**What to do:** Give again, word for word, every line below from the one that has "entry: cardboard box" through the one that has "M 201 184 L", both included, and no others.

########

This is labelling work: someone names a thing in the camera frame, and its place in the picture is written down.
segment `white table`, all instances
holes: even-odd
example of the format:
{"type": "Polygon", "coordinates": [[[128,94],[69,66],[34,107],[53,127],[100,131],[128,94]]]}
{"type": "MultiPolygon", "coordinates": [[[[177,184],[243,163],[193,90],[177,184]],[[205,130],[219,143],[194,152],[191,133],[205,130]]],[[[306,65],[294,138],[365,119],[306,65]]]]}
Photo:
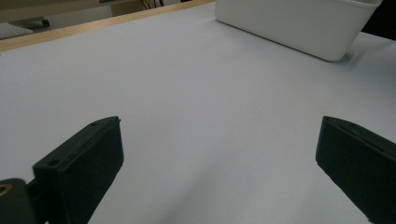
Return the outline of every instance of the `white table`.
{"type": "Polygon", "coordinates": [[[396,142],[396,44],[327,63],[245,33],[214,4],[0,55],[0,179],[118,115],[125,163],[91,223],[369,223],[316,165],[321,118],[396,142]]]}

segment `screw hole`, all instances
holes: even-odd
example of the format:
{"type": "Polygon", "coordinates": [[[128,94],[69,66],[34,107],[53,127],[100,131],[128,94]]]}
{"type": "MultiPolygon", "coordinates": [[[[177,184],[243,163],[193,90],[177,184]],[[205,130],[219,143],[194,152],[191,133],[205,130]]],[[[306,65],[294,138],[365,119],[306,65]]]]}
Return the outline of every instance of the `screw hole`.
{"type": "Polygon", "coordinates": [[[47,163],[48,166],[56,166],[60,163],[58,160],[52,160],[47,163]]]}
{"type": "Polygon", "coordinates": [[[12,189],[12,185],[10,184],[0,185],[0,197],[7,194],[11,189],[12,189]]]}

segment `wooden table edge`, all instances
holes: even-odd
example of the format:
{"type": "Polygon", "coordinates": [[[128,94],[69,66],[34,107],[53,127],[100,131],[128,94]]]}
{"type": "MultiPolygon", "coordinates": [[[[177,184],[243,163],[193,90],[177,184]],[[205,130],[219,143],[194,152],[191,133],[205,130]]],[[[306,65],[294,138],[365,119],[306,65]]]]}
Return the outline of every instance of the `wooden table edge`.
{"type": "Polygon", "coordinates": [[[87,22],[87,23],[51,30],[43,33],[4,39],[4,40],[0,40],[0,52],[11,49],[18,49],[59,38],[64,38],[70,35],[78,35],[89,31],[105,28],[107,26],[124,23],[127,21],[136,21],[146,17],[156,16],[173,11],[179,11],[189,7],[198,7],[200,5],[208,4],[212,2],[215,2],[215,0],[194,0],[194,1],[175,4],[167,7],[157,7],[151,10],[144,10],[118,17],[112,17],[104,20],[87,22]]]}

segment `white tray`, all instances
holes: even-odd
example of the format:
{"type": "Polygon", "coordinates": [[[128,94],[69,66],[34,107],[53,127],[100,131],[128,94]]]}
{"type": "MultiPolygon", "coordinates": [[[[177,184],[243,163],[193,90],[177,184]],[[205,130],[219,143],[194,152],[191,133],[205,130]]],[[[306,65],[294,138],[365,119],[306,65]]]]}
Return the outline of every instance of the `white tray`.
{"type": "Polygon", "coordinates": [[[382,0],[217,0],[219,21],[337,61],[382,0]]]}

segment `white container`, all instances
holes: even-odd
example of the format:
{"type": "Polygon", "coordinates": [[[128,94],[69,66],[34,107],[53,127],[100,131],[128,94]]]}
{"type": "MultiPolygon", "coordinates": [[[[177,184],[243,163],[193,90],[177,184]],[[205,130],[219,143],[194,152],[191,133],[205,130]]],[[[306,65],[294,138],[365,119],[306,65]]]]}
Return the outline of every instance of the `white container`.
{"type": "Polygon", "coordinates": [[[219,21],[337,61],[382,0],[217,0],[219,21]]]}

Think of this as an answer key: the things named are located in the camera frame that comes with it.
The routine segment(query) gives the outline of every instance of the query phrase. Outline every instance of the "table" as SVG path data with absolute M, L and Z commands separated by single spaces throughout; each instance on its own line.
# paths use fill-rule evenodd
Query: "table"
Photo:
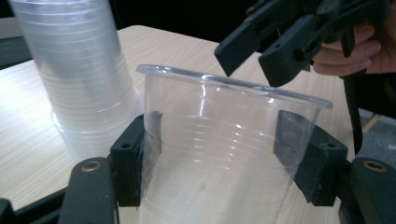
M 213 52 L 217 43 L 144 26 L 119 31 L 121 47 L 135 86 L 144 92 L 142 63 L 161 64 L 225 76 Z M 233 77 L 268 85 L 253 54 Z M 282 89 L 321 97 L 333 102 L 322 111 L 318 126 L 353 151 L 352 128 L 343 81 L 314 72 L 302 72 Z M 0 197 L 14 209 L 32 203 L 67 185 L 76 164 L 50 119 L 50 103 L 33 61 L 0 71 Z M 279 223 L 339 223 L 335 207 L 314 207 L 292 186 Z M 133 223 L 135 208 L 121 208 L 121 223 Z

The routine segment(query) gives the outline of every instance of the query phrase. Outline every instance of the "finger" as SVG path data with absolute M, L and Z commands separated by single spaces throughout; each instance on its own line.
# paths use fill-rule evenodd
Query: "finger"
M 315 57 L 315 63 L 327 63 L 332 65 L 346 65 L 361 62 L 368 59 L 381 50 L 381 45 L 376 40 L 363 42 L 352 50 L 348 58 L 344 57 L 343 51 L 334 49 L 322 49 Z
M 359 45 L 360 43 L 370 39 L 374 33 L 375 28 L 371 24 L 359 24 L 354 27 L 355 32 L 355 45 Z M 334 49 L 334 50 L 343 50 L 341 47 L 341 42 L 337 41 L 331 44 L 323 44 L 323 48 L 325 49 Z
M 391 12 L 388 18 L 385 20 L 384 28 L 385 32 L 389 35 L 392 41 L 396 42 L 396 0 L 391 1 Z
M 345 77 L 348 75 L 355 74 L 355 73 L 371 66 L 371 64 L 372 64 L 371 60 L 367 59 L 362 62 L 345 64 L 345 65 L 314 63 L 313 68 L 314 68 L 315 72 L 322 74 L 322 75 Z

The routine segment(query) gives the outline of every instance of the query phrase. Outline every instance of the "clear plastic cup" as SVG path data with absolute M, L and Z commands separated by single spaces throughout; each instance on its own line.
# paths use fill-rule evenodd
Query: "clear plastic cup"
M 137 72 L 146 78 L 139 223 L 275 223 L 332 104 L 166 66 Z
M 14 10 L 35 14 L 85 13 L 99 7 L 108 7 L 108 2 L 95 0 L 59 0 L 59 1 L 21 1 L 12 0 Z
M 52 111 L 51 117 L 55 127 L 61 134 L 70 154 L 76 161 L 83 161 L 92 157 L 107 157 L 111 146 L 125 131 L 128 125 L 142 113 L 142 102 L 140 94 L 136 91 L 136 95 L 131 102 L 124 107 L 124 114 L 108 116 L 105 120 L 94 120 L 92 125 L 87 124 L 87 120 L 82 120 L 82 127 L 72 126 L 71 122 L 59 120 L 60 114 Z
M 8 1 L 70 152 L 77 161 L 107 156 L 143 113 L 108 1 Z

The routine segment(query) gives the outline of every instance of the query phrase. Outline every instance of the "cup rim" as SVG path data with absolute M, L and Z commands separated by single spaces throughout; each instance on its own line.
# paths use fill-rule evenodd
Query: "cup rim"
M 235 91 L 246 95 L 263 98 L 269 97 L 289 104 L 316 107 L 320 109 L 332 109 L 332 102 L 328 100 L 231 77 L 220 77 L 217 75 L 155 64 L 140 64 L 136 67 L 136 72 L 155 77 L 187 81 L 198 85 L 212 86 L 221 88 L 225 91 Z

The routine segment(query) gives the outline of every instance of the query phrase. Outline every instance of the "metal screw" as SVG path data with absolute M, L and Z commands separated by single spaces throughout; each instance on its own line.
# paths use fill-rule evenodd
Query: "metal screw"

########

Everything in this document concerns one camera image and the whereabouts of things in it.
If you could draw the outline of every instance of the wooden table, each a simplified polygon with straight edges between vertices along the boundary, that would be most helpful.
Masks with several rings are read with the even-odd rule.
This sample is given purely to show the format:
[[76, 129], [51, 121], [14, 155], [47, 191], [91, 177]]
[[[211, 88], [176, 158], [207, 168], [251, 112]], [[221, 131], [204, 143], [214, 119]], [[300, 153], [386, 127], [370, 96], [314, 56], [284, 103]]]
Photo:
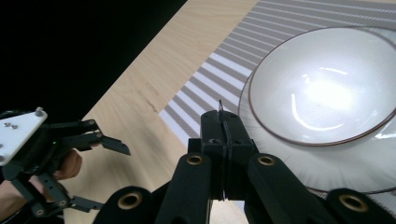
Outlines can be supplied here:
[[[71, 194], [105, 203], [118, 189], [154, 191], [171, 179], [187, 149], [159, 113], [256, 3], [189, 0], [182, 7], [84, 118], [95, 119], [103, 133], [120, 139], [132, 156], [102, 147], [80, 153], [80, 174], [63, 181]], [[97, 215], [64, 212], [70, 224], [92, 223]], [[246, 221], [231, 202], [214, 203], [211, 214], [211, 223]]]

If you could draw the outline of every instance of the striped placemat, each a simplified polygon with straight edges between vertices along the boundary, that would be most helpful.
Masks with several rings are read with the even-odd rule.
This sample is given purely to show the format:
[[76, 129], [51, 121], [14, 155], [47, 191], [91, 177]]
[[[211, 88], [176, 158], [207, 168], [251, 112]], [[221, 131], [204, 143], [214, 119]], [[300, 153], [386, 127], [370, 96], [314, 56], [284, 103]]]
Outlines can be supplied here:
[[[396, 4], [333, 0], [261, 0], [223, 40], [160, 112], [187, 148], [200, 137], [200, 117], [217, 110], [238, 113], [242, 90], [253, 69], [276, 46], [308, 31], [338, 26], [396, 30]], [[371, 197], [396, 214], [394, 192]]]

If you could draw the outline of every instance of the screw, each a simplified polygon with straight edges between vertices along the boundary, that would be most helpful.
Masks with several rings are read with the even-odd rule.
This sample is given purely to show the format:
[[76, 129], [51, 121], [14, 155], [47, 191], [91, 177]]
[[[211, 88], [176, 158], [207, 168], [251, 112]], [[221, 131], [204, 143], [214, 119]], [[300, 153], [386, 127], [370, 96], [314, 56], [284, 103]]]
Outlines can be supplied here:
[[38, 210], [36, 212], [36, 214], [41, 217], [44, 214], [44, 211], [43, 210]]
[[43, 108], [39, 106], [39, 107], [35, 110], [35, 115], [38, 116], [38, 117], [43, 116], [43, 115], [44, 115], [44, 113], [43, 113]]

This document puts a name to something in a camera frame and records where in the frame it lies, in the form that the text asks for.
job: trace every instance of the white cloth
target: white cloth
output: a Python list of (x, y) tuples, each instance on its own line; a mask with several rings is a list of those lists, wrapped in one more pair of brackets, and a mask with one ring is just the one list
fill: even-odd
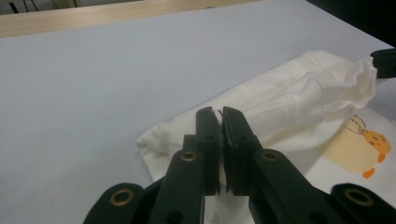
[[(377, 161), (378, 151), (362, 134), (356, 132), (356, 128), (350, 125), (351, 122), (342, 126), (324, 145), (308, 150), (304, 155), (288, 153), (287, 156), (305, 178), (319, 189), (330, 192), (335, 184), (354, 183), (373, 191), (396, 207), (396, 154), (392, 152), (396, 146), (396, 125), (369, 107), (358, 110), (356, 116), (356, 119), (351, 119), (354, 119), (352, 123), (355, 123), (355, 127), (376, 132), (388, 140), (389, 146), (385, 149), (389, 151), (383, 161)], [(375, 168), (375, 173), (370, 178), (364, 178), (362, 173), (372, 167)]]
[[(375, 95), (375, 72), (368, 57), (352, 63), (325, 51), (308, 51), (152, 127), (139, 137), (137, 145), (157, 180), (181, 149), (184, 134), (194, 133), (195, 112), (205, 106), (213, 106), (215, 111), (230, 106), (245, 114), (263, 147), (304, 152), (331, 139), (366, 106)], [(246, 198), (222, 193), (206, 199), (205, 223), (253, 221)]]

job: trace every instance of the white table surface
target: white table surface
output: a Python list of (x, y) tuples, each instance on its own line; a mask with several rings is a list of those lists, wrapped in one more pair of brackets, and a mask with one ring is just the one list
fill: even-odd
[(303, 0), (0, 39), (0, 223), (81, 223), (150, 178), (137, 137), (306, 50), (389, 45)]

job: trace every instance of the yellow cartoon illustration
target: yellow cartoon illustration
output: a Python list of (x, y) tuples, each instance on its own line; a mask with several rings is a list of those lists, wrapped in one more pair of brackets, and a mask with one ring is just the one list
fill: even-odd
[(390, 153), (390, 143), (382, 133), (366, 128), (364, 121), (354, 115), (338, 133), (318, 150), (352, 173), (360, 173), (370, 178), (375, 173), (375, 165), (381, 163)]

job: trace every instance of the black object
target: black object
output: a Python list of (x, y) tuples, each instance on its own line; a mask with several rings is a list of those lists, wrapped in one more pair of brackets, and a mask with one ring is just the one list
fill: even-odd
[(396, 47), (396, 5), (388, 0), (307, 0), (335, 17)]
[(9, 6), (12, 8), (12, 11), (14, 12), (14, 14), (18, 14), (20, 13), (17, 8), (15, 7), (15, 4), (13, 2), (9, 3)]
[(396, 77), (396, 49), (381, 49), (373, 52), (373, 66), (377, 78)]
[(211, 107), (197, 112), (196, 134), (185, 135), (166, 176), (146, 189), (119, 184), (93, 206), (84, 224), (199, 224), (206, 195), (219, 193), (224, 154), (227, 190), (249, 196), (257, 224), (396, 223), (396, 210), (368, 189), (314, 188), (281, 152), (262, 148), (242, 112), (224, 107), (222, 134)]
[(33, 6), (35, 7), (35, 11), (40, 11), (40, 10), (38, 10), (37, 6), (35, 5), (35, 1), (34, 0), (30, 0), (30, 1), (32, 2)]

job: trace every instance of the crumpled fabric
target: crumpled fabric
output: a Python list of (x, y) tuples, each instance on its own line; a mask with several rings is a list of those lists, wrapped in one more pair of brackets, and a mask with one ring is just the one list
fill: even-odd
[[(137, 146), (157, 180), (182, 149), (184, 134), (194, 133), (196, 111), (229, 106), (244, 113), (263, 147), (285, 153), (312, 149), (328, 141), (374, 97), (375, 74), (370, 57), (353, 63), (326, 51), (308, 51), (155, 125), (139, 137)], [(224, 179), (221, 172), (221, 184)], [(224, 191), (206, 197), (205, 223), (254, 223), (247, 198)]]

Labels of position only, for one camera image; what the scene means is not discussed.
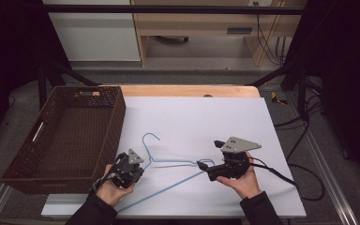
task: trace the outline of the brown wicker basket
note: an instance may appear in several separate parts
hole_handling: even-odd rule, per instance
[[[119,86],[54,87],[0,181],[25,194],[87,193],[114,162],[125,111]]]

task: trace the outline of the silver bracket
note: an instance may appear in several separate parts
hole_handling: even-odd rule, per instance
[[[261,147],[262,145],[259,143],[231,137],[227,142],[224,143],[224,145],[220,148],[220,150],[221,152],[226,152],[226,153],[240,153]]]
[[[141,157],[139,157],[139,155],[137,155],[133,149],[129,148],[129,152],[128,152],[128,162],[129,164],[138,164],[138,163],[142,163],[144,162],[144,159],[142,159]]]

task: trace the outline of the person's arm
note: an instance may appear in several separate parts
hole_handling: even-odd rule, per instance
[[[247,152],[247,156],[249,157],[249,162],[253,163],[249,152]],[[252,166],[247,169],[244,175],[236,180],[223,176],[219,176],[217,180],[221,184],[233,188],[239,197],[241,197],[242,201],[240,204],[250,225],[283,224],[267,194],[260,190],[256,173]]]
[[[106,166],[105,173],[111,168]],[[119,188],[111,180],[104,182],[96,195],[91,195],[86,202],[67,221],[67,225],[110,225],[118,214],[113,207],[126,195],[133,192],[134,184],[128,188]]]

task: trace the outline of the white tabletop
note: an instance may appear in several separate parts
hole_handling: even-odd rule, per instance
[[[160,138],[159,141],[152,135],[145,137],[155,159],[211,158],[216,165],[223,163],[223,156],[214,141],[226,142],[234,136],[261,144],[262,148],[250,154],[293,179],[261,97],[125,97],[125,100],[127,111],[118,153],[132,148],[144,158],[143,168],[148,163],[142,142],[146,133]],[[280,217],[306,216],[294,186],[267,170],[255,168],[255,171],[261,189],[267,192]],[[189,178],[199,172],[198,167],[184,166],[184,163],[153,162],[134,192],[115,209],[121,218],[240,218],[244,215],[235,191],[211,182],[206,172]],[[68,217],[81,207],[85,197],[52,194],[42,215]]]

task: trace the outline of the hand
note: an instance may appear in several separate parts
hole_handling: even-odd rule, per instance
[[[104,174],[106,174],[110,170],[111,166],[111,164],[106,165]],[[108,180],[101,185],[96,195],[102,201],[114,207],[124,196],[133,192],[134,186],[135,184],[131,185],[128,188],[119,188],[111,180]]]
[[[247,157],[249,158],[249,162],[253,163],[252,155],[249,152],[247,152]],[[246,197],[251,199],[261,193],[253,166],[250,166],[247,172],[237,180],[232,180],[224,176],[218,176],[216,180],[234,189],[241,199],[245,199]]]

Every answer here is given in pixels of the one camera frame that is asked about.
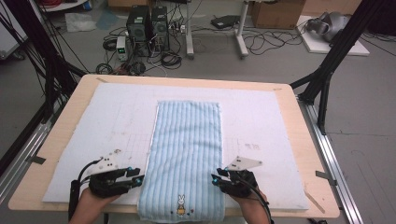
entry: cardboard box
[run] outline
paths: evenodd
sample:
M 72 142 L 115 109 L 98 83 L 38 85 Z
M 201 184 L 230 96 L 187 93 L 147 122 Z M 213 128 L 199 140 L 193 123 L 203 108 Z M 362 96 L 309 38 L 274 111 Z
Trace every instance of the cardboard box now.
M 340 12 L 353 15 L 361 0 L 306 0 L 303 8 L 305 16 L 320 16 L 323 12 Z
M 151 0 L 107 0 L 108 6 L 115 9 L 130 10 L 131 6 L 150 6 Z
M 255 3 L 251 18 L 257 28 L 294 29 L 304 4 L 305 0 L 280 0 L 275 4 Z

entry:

########

**Task result:**
entry: cardboard box
[run] outline
paths: evenodd
sample:
M 72 142 L 115 109 L 98 83 L 38 85 Z
M 201 184 L 230 96 L 187 93 L 147 122 Z M 213 128 L 199 140 L 193 123 L 203 108 Z M 362 96 L 309 38 L 274 111 Z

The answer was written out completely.